Third time’s a charm?

Rory McIlroy captured his third FedEx Cup title at East Lake Golf Club on Sunday, becoming the first PGA Tour player to win it three times.

He did so in stellar comeback fashion. He began the week six shots back of leader Scottie Scheffler due to the Staggered Strokes format. After a rough start, McIlroy quickly found himself 10 shots off the lead. But then he put his head down and went to work, posting scores of 67-67-63-66 to finish at 21 under. In terms of raw numbers, he had the best week, going 17 under.

The highlight of his Sunday charge was when he drained a 30-footer for birdie on the 16th hole.

After his round, McIlroy made the rounds in celebration. One of the first things he did was congratulate Scheffler’s family.

During a post-round gathering, McIlroy couldn’t help but take a friendly jab at good buddy Tiger Woods, who has won the FedEx Cup twice.

McIlroy was also seen congratulating his caddie, Harry Diamond, on a job well done.

On Monday, McIlroy posted a message about his win, giving credit to Scheffler while reaffirming his alignment with the PGA Tour.

So what’s next?

McIlroy discussed having a delayed celebration with one of his good friends and some fine wine.

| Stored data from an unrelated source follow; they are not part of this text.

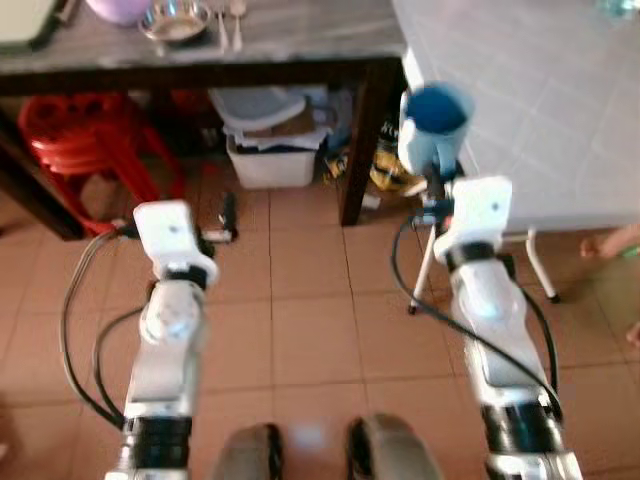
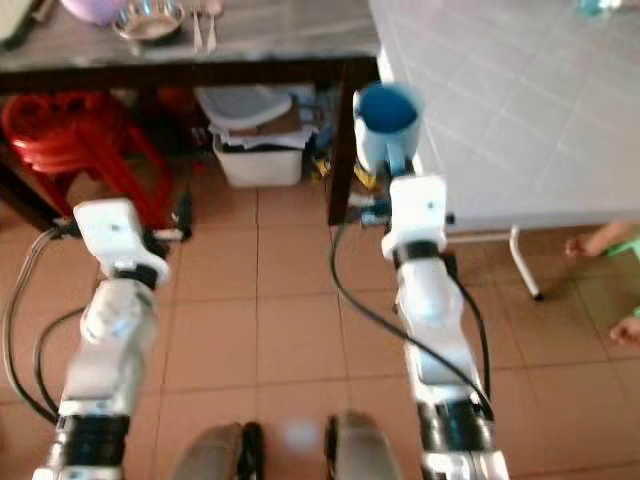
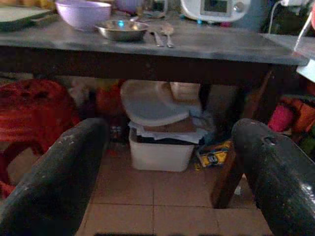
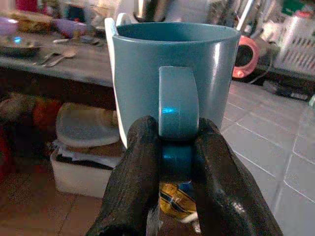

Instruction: Setting the table

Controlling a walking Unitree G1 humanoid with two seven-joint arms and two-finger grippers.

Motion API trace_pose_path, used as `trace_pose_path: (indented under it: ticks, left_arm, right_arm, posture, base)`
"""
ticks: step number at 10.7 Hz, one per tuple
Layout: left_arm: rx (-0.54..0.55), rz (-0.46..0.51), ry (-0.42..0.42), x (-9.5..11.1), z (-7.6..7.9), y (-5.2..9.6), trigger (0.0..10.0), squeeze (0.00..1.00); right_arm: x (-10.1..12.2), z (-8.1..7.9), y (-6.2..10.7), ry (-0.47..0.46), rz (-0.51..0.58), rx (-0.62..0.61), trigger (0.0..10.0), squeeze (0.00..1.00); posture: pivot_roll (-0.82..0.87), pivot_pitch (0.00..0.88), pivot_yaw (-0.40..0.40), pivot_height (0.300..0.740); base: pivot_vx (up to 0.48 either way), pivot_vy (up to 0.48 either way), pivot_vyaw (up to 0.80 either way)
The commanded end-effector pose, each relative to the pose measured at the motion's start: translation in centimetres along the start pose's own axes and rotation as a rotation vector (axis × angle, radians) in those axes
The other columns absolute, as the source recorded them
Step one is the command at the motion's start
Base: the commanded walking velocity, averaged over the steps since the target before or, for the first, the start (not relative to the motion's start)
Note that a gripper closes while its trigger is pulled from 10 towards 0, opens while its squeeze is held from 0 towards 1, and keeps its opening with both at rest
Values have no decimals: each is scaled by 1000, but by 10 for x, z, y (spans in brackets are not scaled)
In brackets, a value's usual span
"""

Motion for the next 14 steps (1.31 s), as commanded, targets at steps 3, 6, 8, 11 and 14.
trace_pose_path:
  ticks: [3,6,8,11,14]
  left_arm:
    - [-41,-14,13,-2,13,0,10000,0]
    - [-37,-26,30,-5,16,-1,10000,0]
    - [-53,-24,41,-5,23,-1,10000,0]
    - [-81,-9,62,-2,26,-1,10000,0]
    - [-101,40,97,15,34,-3,10000,0]
  right_arm:
    - [-6,7,2,-18,-43,-40,10000,0]
    - [-11,3,4,-15,-73,-12,10000,0]
    - [-6,1,3,3,-52,-4,10000,0]
    - [4,8,0,7,-4,-37,10000,0]
    - [30,12,-8,89,108,-46,10000,0]
  posture:
    - [-44,215,22,740]
    - [-49,216,12,740]
    - [-55,220,13,740]
    - [-51,225,13,740]
    - [-51,223,11,740]
  base:
    - [480,0,0]
    - [480,0,0]
    - [480,0,800]
    - [480,0,223]
    - [480,0,0]
Point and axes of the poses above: a point about 5 cm out from each wrist's last joint towards the gripper, its own y axis pointing back from the gripper into the wrist, its own x axis along the axis of the wrist's last joint, z = x × y, the point moved 5 cm from there along -y, pointing out of the wrist towards the gripper, and after that the axes turned 2 degrees about -y, right-handed, at the moved point
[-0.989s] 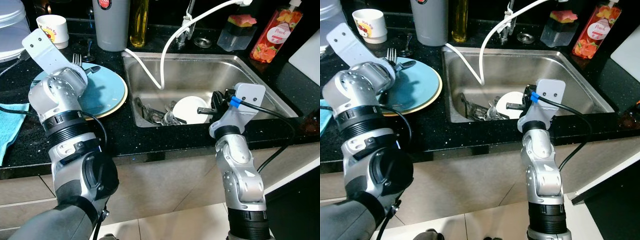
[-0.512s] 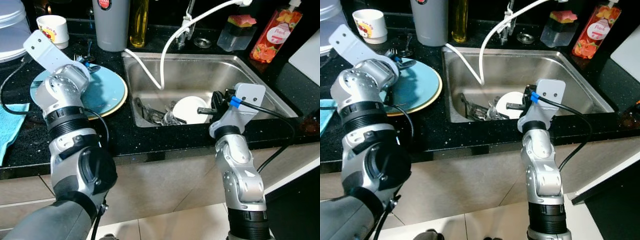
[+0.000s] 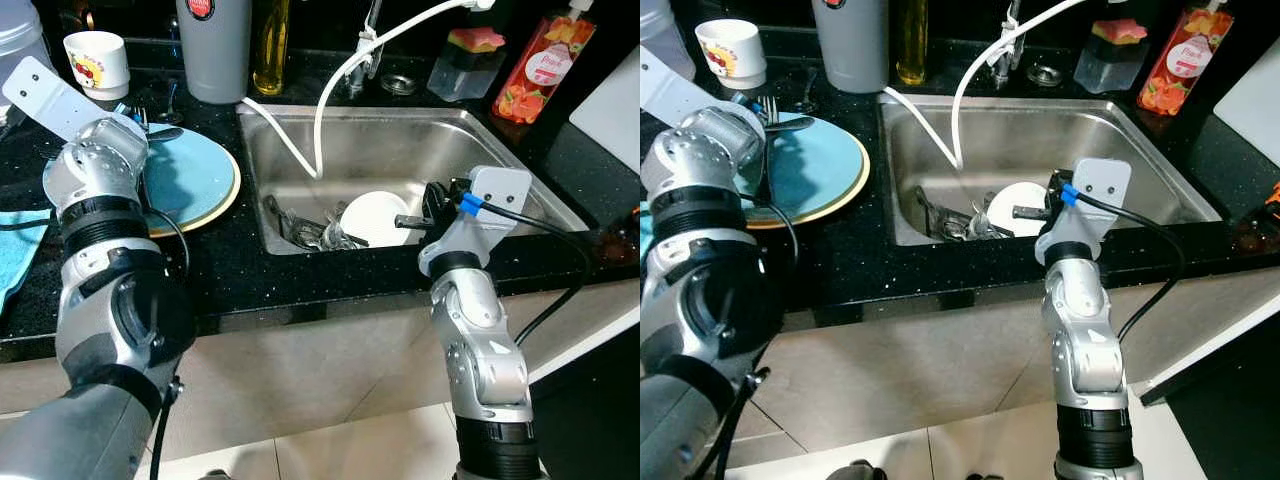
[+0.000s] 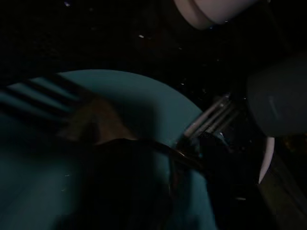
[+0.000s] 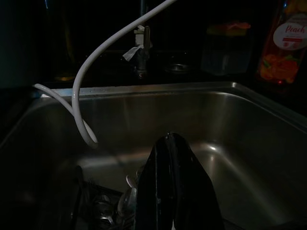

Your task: Kitchen organization

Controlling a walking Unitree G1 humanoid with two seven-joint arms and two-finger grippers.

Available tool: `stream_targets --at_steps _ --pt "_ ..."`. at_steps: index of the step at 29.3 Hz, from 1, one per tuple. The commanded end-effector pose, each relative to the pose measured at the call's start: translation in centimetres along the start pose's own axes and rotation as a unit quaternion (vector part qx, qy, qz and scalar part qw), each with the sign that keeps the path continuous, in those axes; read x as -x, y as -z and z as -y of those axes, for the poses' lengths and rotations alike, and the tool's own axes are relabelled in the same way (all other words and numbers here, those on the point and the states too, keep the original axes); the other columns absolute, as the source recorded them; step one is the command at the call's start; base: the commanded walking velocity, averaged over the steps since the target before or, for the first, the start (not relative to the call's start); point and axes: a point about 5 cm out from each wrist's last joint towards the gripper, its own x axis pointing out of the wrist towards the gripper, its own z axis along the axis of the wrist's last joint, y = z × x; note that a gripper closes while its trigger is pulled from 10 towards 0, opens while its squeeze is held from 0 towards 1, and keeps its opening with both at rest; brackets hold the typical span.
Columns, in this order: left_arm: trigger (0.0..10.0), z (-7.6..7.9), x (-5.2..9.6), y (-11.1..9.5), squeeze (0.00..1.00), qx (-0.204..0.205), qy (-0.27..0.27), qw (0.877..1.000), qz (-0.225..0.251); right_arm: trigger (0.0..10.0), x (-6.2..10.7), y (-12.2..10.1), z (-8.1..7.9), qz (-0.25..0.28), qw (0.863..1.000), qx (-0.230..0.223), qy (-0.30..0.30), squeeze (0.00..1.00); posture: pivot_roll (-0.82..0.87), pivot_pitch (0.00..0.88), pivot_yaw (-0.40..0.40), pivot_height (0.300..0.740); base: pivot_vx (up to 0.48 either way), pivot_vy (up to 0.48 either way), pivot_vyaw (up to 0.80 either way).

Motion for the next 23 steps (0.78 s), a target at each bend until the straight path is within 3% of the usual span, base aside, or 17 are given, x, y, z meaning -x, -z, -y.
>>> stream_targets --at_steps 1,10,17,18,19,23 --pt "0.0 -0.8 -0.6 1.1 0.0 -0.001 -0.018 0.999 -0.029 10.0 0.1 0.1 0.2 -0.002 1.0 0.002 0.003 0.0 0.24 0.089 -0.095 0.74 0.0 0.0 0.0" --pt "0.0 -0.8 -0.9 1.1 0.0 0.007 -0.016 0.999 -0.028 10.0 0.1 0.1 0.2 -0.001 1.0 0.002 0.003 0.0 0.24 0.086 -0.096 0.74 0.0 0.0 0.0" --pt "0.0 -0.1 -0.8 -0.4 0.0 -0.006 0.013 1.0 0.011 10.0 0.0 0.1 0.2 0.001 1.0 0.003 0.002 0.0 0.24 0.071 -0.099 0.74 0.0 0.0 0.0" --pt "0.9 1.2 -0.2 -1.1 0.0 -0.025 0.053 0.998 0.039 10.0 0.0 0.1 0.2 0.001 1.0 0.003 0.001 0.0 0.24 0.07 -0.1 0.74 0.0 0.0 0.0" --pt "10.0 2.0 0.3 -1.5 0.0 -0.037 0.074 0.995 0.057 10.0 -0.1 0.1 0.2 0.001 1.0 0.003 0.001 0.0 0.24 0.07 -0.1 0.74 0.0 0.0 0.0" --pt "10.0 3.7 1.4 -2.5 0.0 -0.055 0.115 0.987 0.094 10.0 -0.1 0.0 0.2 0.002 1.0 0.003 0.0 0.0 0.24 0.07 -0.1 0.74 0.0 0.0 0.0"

“I had a conversation with Shane Lowry yesterday, and it’s Poppy’s birthday on Wednesday and his kids are going to come around our house for Poppy’s birthday,” McIlroy said of his young daughter. “He said, ‘I’ll see you next week and we can celebrate with the FedEx Cup.’ I was like, ‘yeah, whatever.’ I was eight back at the time. I was like, ‘yeah, I’ll just see you next week.’

“Lo and behold, we might find a few really nice bottles of red wine tomorrow night in my wine cellar and open them up and have a good time.”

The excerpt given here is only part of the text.